For himself, he felt, in politically unsettled times it was best to stick to his quiet study and carefully preserve the holy fire of science and art, even if it is only an ember under the ashes, so that when the night of war has passed and the dawn of peace is breaking, the indispensable Promethean fire will not have vanished.

In addition to the useful expedient of heavy quotation, Boerner cleverly focuses upon the transitions in Goethe's life rather than the continuities. For example, when Goethe embarked upon his administrative career at the age of 26, invited by the Duke to become one of his chief councilors despite his lack of experience or qualification, he served for a decade as the organizing force behind everything from the Duchy's fire-fighting system and diplomacy to its small army and large library. Boerner dispenses with these years in one chapter, focusing upon Goethe's arrival and the reasons for his temporary departure -- the Goethe of Boerner's biography is a phoenix of self-cultivation whose preferred antidote to the poison of creative stagnation is to pack his bags:

Thus at the end of his tenth year in Weimar, he reached a decision to distance himself from his obligations there, if only temporarily. After putting all his official and personal affairs in order, he asked the Duke for an indefinite leave of absence. His actual departure took place seemingly from one day to the next and, as earlier in 1772 in Wetzlar and 1775 in Frankfurt, resembled a flight.

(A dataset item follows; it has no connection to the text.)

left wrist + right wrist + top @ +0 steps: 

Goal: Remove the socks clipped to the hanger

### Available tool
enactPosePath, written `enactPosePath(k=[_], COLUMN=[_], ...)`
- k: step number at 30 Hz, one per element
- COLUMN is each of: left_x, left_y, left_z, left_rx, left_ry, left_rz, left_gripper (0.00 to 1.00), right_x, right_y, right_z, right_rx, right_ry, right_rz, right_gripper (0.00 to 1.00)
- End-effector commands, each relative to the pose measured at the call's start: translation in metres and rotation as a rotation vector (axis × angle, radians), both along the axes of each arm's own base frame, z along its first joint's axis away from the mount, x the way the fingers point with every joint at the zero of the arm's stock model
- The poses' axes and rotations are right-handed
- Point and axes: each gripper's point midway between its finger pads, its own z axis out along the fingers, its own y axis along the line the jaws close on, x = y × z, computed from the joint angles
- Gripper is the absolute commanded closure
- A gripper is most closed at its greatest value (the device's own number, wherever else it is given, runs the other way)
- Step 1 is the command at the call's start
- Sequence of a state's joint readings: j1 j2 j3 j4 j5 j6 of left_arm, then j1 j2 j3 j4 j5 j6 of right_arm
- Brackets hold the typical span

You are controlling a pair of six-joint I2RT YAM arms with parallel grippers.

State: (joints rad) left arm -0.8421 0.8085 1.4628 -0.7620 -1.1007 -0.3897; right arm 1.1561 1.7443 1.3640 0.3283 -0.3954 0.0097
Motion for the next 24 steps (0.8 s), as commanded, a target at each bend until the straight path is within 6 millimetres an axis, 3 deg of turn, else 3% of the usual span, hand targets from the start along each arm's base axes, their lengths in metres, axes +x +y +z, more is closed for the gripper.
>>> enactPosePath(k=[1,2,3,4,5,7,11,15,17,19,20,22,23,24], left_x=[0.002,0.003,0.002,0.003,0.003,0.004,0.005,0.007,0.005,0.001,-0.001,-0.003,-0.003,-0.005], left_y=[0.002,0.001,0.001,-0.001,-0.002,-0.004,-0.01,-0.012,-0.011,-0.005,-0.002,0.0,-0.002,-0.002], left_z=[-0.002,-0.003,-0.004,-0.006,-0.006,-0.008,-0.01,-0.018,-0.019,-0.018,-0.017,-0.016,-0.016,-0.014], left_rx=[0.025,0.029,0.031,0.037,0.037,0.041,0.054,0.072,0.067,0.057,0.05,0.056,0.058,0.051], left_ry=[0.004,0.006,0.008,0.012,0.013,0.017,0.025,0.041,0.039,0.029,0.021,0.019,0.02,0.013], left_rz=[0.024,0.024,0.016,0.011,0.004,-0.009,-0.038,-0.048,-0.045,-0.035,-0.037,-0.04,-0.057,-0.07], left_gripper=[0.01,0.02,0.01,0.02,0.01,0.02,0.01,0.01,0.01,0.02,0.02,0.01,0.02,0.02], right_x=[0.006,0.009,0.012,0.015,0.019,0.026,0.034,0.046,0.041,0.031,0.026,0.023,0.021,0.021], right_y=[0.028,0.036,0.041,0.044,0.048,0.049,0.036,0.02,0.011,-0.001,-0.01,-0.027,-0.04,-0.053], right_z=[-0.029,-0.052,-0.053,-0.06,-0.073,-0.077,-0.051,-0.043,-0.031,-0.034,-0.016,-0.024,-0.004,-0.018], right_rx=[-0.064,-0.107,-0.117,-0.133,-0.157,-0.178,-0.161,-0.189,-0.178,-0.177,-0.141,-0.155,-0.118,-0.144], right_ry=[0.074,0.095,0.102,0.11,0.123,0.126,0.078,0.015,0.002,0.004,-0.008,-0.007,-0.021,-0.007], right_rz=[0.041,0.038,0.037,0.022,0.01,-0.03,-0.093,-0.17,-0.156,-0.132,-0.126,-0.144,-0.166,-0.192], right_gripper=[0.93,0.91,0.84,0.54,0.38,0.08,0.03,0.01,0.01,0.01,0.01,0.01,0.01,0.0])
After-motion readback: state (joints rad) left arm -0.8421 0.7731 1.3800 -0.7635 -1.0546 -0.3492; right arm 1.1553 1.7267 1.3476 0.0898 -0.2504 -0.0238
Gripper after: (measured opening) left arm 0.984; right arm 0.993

While this emphasis upon transitions lends Boerner's narrative a commendable vivacity, it has the side-effect of scanting the less mercurial depths of Goethe's life. For one thing, the magnum opus which Goethe gestated for half a century, composing in fragments like an alchemist laboring in secret, is treated in one chapter rather than alluded to throughout the narrative. Faust claimed the best of Goethe's creative energies for decades, but Boerner's book only addresses it in a single chapter toward the end. Still, such scanting is perhaps an inevitable feature of the kind of introduction Boerner so excellently proffers; and when he does come to address the making of Faust, he finds the perfect words to describe it, Goethe's own:

More than sixty years ago, the concept of Faust was already clear to my youthful self, although the sequence of scenes was less distinct. I let the intent accompany me always, and worked only on those particular passages that interested me at the moment. Consequently, in the second part gaps remained that required a similar intensity of interest before they could be joined to the rest. Here the great obstacle was to achieve by means of resolve and willpower what really should have come from spontaneous action. But it would not be right if after such a long and reflective life this were not possible[.]

The newcomer to Goethe will leave Boerner's book with a clear impression of Goethe's personality and of the scope of his works, ready to read him and, perhaps, to read at greater length about him. The higher reaches of Goethe studies and translations in English await this reader, now that she is hooked: but we may thank Boerner that, at last, the hook has been baited by an excellent introduction.